Caffarena al señalar que: “La resocialización tiene en relación con la norma penitenciaria funciones similares a las

que tiene el bien jurídico en relación con la norma penal. Si éste ofrece una concreción material al tipo penal y sirve

como base de su estructura e interpretación, aquél es un instrumento para interpretar la norma penitenciaria” [33].

La última parte del Art. 18 de la Constitución Nacional reza: “… Las cárceles de la Nación serán sanas y

limpias, para seguridad y no para castigo de los reos detenidos en ellas, y toda medida que a pretexto de

precaución conduzca a mortificarlos más allá de lo que aquélla exija, hará responsable al juez que la autorice.”

            De este modo la Ley Suprema consagra también la finalidad de las cárceles en nuestro país.

            Según María Angélica Gelli[34], tal disposición ha dado lugar a dos interrogantes. El primero de ellos referido

a la finalidad del encarcelamiento y a la posibilidad o no, de la supresión de la pérdida de la libertad como castigo

penal. Y el segundo, acerca de si el alcance de la garantía corresponde sólo a los detenidos bajo proceso o debe

extendérsela también a los condenados por sentencia firme.

            Dado el tema aquí en análisis, limitaremos la respuesta al segundo de los planteos.

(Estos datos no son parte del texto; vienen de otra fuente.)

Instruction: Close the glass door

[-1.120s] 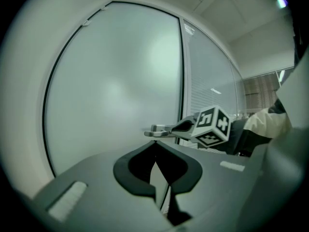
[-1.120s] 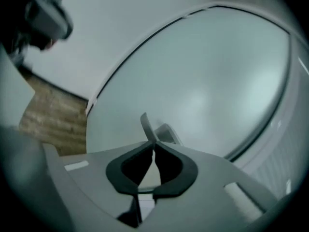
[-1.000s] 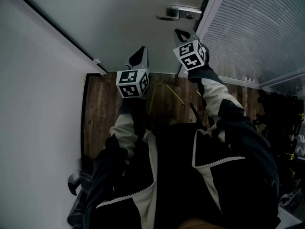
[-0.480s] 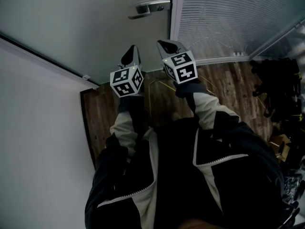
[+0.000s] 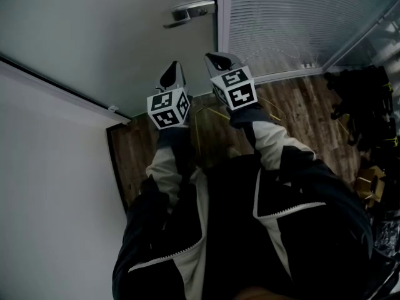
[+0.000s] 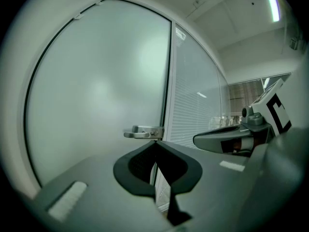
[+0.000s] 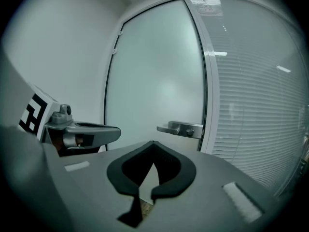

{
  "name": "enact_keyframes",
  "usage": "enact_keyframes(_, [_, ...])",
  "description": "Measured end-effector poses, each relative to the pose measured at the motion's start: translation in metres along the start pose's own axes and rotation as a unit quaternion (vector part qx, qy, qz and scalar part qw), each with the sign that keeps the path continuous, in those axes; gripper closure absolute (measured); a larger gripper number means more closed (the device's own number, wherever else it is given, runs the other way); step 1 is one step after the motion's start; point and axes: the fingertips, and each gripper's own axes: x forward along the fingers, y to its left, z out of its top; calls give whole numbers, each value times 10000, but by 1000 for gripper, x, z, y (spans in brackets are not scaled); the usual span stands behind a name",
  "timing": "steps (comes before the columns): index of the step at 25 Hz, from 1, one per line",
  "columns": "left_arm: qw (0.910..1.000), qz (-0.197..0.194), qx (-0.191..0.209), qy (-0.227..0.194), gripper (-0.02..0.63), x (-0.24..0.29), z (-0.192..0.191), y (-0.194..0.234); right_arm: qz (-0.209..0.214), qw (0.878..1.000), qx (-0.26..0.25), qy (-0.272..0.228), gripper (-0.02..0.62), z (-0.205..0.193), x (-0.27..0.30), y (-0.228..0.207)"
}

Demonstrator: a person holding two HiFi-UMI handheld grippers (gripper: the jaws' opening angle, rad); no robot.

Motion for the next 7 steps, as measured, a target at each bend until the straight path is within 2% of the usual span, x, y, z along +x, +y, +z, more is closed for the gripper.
enact_keyframes(7, [10000,-45,52,32,604,-7,1,-4,54,10000,23,-4,594,-1,-5,11])
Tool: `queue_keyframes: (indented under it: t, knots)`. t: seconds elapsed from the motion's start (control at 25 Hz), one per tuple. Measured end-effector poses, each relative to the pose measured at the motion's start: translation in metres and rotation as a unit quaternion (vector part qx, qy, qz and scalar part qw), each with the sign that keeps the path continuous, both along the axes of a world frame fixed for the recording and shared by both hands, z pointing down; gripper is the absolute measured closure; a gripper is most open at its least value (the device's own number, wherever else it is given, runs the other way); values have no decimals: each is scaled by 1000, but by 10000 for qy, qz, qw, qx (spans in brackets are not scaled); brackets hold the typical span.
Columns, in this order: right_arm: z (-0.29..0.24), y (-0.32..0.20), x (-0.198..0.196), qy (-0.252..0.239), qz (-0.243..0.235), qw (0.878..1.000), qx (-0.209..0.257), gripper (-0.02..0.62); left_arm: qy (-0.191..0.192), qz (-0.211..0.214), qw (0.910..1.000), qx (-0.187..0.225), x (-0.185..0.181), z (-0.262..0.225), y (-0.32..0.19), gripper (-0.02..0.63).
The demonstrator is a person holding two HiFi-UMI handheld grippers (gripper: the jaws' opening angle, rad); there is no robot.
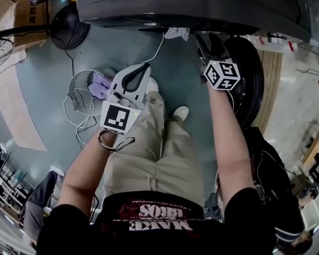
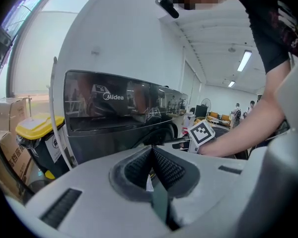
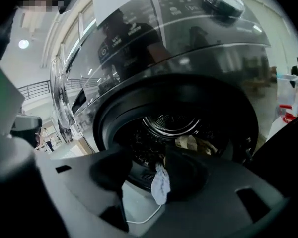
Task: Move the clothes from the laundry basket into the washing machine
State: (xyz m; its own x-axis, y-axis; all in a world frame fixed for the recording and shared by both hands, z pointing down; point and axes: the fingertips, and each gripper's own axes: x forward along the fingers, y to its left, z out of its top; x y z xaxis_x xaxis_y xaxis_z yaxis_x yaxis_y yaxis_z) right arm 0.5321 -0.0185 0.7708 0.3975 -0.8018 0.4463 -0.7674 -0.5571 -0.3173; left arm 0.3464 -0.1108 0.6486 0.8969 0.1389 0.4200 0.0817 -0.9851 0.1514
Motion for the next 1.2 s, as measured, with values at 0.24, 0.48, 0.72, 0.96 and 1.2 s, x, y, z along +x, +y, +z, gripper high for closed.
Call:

Los constituyentes de

1853 conocían la doble función de la cárcel como lugar de detención y de guarda de los presos hasta su

juzgamiento, y como lugar en el que se hacía efectiva la pérdida de la libertad impuesta por el Estado en calidad de

sanción. Por otro lado, si cabía alguna duda acerca de la extensión a los condenados de las garantías expresas

deparadas a los detenidos mientras duren los procesos, la jerarquía constitucional de los Tratados de Derechos

Humanos[35] y el Art. 43 de la misma C. N., aseguran esa protección a quienes han perdido la libertad como sanción.